Le vice-président sud-soudanais, Riek Machar, à Juba, le 3 février 2023. SIMON MAINA / AFP

Le vice-président sud-soudanais, Riek Machar, placé en résidence surveillée depuis mars, est inculpé pour « crimes contre l’humanité », a annoncé le gouvernement jeudi 11 septembre – une annonce potentiellement déstabilisatrice pour le Soudan du Sud, pays pauvre et instable. Son arrestation fin mars avait alimenté les craintes d’un retour à la guerre civile, heureusement non advenue, près de sept ans après la fin d’un conflit sanglant entre ses partisans et ceux du président, Salva Kiir, qui avait fait quelque 400 000 morts et 4 millions de déplacés entre 2013 et 2018.

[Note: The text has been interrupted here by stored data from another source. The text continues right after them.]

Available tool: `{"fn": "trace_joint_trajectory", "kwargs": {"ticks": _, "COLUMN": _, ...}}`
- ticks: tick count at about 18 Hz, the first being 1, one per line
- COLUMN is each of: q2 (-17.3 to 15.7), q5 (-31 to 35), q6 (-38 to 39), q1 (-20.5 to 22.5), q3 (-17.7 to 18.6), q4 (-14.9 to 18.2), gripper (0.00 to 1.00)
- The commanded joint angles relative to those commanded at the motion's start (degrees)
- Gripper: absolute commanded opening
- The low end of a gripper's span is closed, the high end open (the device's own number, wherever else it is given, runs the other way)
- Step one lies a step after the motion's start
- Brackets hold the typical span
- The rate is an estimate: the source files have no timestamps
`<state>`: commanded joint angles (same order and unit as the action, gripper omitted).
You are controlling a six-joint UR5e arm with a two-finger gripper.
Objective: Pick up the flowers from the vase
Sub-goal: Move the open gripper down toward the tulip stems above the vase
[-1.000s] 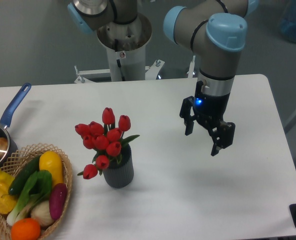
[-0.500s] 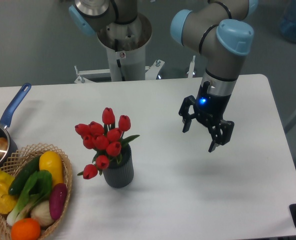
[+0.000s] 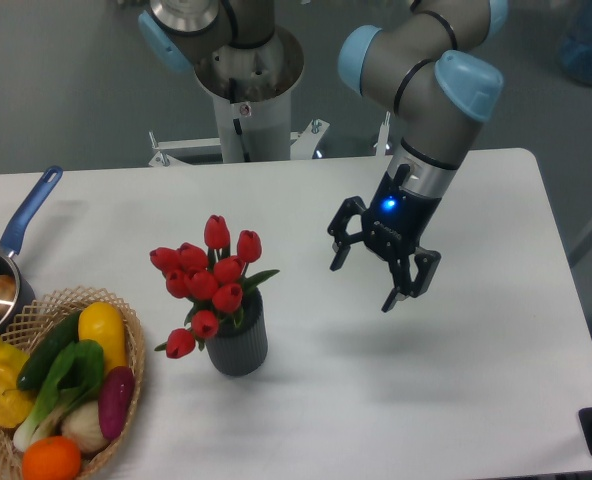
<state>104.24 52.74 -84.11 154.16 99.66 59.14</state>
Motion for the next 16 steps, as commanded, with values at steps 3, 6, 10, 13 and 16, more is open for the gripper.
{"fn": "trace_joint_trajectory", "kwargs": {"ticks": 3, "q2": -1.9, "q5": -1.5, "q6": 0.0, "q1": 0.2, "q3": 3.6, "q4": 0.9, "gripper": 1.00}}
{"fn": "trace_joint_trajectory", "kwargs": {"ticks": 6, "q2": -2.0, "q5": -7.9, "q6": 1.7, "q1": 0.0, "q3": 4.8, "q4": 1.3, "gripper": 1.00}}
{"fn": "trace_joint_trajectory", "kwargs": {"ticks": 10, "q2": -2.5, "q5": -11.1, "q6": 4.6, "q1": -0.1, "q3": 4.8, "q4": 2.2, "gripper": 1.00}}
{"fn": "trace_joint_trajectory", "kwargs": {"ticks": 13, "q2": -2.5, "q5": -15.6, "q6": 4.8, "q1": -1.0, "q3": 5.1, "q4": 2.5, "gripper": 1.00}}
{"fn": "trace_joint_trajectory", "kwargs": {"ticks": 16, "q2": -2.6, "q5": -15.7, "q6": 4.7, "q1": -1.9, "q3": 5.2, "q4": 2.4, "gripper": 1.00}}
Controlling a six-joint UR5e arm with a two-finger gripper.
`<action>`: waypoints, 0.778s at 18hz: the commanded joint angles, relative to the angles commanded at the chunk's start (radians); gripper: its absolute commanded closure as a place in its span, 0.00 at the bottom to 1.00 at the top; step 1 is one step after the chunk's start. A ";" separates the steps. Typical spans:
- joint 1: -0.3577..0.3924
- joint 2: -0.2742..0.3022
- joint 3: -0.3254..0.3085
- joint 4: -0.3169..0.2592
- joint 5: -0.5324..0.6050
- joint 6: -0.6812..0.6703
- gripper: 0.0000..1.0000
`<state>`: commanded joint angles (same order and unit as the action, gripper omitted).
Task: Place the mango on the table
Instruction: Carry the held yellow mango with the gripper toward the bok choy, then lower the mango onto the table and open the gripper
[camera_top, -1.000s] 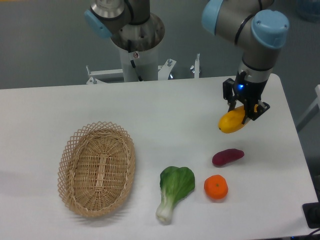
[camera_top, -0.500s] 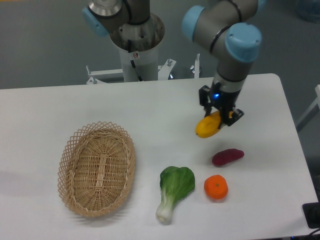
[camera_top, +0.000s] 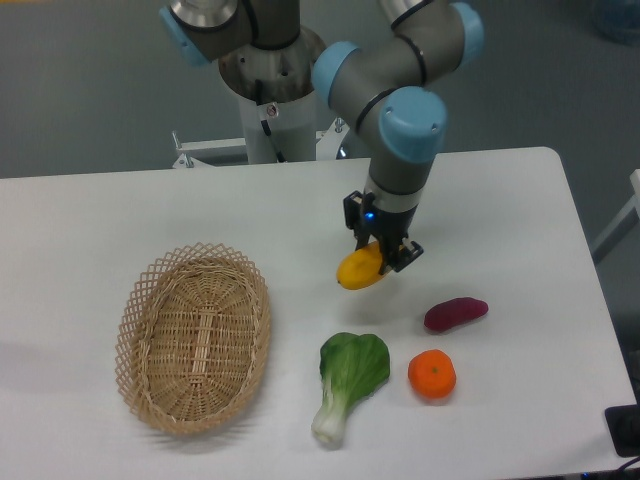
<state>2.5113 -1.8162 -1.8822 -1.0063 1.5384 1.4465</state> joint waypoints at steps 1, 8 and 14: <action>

D’après un communiqué du ministère de la justice, Riek Machar est présumé coupable d’avoir coordonné, avec sept coaccusés, une attaque contre une base militaire par l’« Armée blanche », une milice accusée par le pouvoir de collaborer avec lui. L’attaque, qui s’est tenue le 3 mars dans le nord-est du pays, a tué « plus de 250 soldats » ainsi qu’un major général sud-soudanais et un pilote onusien, affirme le ministère de la justice. M. Machar et ses coaccusés ont également été inculpés pour « meurtre », « terrorisme et financement d’actes terroristes », « trahison » et « conspiration ».